Two Al Qaeda suspects believed killed in Pakistan

Two men wanted in the deadly attacks on U.S. embassies in Africa in 1998 were killed in a U.S. strike in the tribal region, an official says. One of the men was a suspect in the Islamabad hotel blast.

Reporting from Washington — Two senior Al Qaeda operatives were killed in a CIA missile strike on New Year's Day in Pakistan, including a suspect in the bombing of Islamabad's Marriott Hotel in September, a senior U.S. counter-terrorism official said Thursday.
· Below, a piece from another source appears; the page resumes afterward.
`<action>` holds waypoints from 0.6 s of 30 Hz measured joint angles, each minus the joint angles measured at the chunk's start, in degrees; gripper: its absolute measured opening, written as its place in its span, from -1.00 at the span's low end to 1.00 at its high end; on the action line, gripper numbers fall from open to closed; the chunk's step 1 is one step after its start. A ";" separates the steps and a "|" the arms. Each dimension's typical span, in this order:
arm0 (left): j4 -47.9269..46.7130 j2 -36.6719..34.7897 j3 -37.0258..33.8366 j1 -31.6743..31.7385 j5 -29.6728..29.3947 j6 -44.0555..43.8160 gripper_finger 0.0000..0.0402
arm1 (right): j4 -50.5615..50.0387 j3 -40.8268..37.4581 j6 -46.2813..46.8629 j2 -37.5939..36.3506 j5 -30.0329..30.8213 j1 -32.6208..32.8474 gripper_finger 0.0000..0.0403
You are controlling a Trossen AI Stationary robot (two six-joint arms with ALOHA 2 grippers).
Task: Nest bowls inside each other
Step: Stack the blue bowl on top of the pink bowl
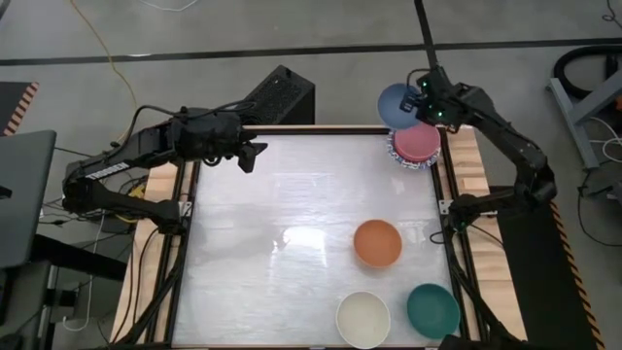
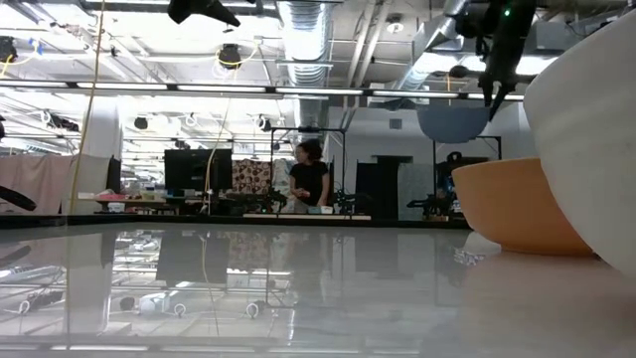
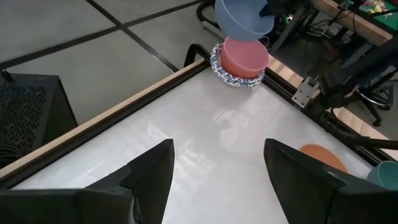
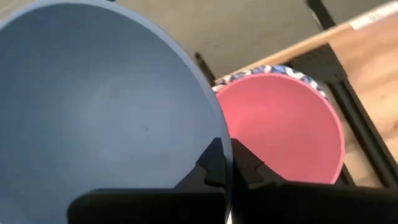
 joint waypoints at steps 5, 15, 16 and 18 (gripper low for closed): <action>-0.37 0.00 0.00 0.00 0.06 0.05 0.18 | -0.15 -5.92 13.50 -1.74 5.27 4.51 -0.95; -0.48 0.00 0.00 0.00 0.54 2.69 0.18 | -1.46 -17.55 50.37 -11.14 17.71 12.19 -0.95; -0.48 0.00 0.00 0.00 0.54 2.83 0.18 | -2.50 -18.61 53.42 -12.07 17.79 12.35 -0.95; -0.50 0.00 0.00 0.00 0.54 3.67 0.18 | -3.93 -20.84 58.96 -13.63 17.81 12.78 -0.94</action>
The two operatives were also suspects in the deadly 1998 bombings of U.S. embassies in East Africa for which they had been indicted in the United States, the official said.

The missile strike, in South Waziristan, was carried out by a Predator drone aircraft armed with Hellfire missiles and operated by the CIA. It was among dozens of such attacks carried out along Pakistan's tribal belt in the last year as part of an escalated campaign against Al Qaeda hide-outs.

The official said that CIA analysts had concluded that "these two guys met violent deaths on Jan. 1," and that "they were believed to be planning additional attacks."

One of those said to be killed was a Kenyan known by the name Usama al-Kini, who was believed to be Al Qaeda's chief of operations in Pakistan. The other, also a Kenyan native, was identified as Sheikh Ahmed Salim Swedan.

Both men were on the FBI’s list of most-wanted terrorists and had been indicted in the Southern District of New York. Rewards of $5 million were offered for information leading to the capture of either man.

Their deaths would place them among eight senior Al Qaeda figures reported killed in Predator strikes over the last six months. Others included Rashid Rauf, the suspected mastermind of an alleged plot to blow up several airliners over the Atlantic Ocean in 2006, and Abu Khabab Masri, who was described as an explosives expert in charge of Al Qaeda's chemical and biological weapons efforts.

Scores of Pakistani civilians, including women and children, have also died in the U.S. strikes.

The stepped-up missile campaign has been part of a broader U.S. effort launched after a series of high-level intelligence assessments concluded that Al Qaeda was growing stronger in Pakistan's rugged border region, with fresh inflows of money and militants from Europe and elsewhere.

CIA officials declined to comment on the strike, saying it is policy not to discuss operations. But Director Michael V. Hayden has alluded to the campaign in recent speeches, saying in November that "America and its friends have taken the fight to the enemy."